→ **Directions for this task**: Determine how many lines in the entries below include "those". The reply should be that number and nothing else.

→ **Data**:

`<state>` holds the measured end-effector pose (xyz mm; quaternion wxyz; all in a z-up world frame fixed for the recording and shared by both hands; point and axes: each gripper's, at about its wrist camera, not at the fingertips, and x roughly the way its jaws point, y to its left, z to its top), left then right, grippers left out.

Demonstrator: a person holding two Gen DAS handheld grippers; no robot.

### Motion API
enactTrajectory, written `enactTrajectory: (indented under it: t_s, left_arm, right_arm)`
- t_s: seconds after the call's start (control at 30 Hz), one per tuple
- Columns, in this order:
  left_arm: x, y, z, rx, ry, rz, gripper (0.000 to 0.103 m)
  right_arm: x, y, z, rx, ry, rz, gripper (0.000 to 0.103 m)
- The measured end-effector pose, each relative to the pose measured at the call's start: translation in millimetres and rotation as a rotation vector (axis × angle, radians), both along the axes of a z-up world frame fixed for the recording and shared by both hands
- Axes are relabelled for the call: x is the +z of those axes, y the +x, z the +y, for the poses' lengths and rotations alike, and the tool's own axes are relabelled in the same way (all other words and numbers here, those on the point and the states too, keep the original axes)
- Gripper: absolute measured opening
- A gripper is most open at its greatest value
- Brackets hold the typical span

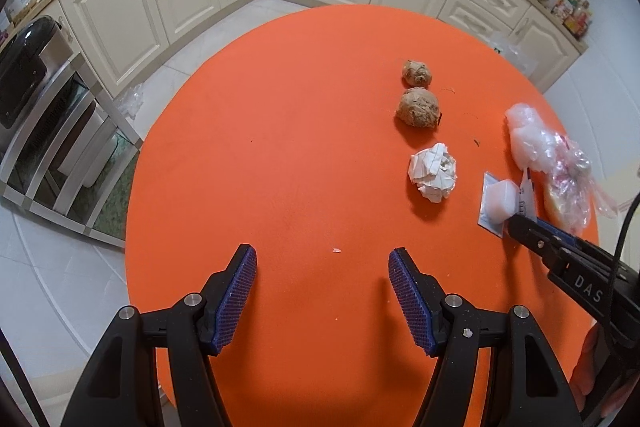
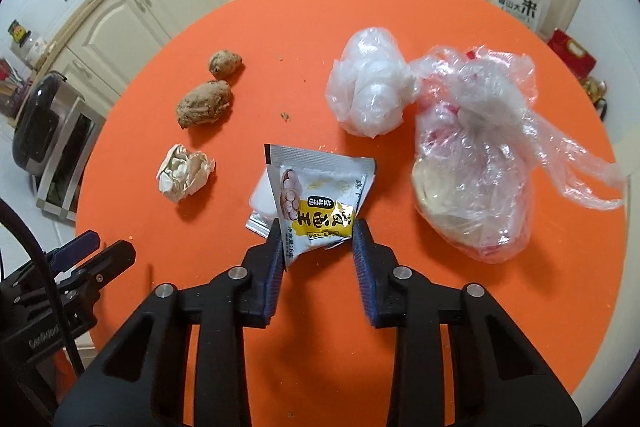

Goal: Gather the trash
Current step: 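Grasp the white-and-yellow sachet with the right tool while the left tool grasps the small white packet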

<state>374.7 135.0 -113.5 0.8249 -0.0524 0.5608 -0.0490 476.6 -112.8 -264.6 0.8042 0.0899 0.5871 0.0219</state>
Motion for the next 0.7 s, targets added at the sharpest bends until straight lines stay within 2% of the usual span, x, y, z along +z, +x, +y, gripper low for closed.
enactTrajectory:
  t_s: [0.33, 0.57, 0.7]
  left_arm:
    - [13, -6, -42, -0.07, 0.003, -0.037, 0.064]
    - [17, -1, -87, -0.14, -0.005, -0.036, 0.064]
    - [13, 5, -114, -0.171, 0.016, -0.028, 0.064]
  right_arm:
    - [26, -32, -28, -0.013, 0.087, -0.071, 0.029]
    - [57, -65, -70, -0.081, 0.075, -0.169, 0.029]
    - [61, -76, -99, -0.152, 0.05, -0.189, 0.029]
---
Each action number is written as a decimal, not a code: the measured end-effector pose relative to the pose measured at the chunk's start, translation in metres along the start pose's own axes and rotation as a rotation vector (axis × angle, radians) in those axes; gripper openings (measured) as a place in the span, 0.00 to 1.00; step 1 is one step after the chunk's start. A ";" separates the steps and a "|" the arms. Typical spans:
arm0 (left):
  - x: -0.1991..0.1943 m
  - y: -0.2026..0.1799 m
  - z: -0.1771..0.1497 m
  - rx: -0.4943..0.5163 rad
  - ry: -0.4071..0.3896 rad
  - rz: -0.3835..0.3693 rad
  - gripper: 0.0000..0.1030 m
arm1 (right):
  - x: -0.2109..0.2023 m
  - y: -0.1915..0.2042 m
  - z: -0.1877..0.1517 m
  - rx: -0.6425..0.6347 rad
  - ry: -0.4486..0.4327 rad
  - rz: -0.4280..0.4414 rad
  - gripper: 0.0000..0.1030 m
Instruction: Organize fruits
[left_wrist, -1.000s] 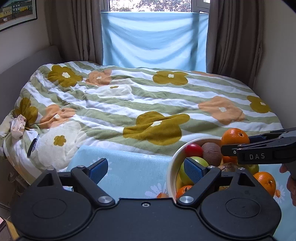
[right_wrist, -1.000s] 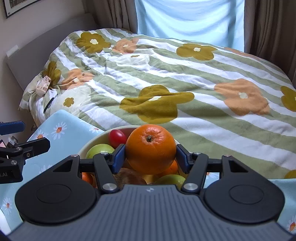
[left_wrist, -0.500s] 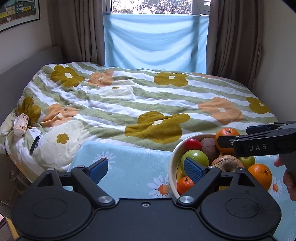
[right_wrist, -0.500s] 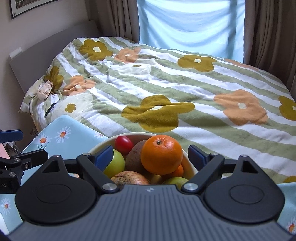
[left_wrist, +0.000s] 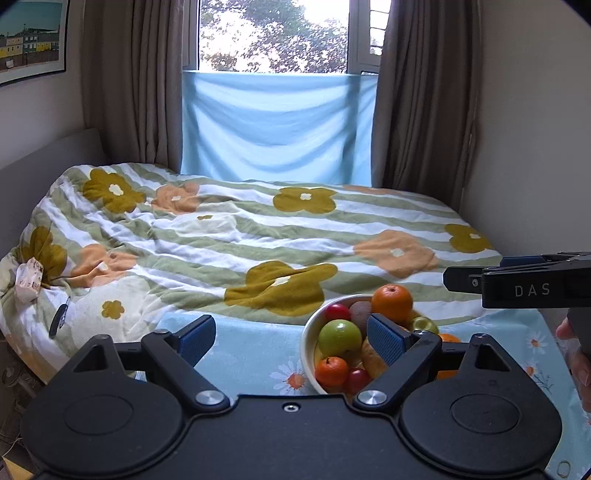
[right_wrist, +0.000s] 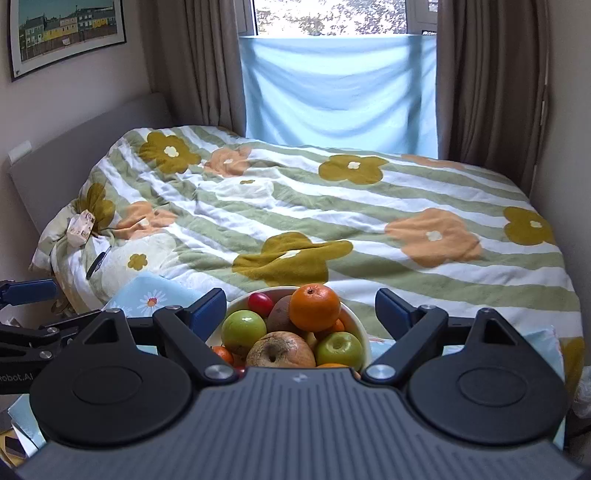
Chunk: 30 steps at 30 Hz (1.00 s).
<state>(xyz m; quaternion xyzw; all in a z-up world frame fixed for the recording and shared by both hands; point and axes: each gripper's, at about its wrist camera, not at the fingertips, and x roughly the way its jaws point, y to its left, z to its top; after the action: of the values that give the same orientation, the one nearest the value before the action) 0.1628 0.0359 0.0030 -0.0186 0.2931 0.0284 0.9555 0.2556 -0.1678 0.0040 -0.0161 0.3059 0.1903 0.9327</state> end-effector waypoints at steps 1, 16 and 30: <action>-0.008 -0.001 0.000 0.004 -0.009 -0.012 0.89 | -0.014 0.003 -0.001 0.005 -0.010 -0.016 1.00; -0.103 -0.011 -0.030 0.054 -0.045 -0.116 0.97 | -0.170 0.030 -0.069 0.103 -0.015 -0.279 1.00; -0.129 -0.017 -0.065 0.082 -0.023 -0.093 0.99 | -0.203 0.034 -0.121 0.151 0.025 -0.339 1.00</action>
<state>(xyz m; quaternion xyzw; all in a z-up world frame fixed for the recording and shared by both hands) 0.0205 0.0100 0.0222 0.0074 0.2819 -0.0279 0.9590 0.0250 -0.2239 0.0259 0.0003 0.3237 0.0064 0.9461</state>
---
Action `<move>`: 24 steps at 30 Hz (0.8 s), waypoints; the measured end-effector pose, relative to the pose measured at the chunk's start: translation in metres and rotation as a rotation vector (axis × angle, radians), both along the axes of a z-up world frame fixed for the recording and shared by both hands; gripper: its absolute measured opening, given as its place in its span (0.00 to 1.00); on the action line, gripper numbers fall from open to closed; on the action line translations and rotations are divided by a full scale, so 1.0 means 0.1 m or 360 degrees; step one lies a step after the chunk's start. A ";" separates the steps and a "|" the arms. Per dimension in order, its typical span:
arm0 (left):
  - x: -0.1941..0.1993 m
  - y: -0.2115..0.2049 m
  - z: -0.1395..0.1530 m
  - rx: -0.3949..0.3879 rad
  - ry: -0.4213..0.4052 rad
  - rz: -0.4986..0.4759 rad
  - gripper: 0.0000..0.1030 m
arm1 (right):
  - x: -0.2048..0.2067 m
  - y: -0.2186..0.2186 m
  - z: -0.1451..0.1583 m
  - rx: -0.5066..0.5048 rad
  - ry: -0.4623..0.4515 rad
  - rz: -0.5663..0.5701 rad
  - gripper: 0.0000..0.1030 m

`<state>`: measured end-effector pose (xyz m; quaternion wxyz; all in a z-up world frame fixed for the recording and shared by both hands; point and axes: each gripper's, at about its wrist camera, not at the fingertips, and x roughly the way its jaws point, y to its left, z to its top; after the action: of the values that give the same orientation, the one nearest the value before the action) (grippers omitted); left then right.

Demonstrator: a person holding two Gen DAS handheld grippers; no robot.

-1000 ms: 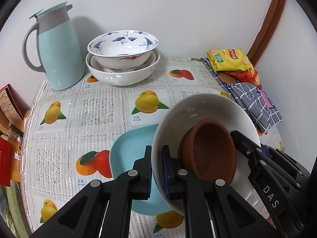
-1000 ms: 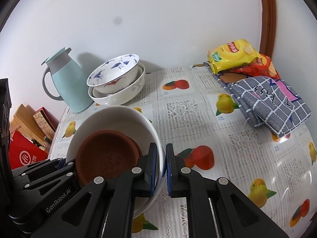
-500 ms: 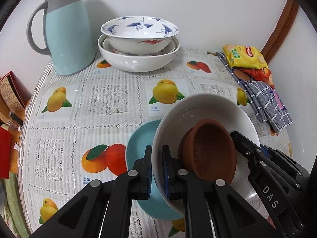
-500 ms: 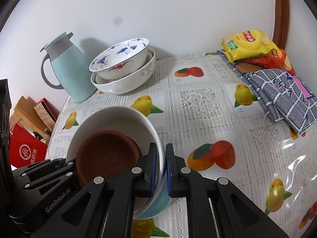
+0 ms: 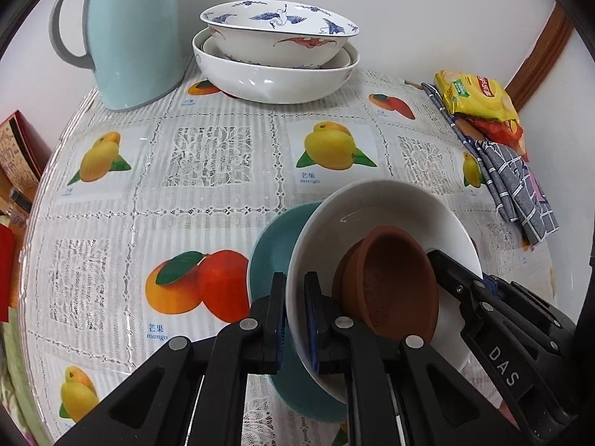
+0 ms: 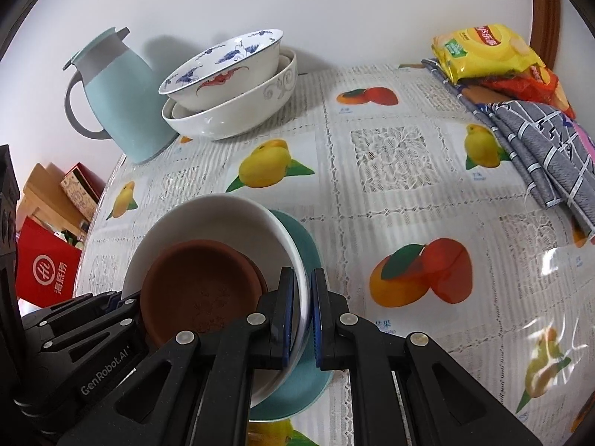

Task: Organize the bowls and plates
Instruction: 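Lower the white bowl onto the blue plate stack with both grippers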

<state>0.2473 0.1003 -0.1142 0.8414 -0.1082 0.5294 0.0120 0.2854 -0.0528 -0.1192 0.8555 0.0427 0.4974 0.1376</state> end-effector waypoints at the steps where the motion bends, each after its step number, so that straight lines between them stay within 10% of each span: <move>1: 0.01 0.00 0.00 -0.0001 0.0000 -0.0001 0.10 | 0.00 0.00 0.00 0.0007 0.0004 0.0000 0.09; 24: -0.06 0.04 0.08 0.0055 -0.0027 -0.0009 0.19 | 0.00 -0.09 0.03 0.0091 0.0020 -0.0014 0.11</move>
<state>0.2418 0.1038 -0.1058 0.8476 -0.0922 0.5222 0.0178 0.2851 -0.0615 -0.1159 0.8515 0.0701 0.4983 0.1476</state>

→ **Answer space**: 2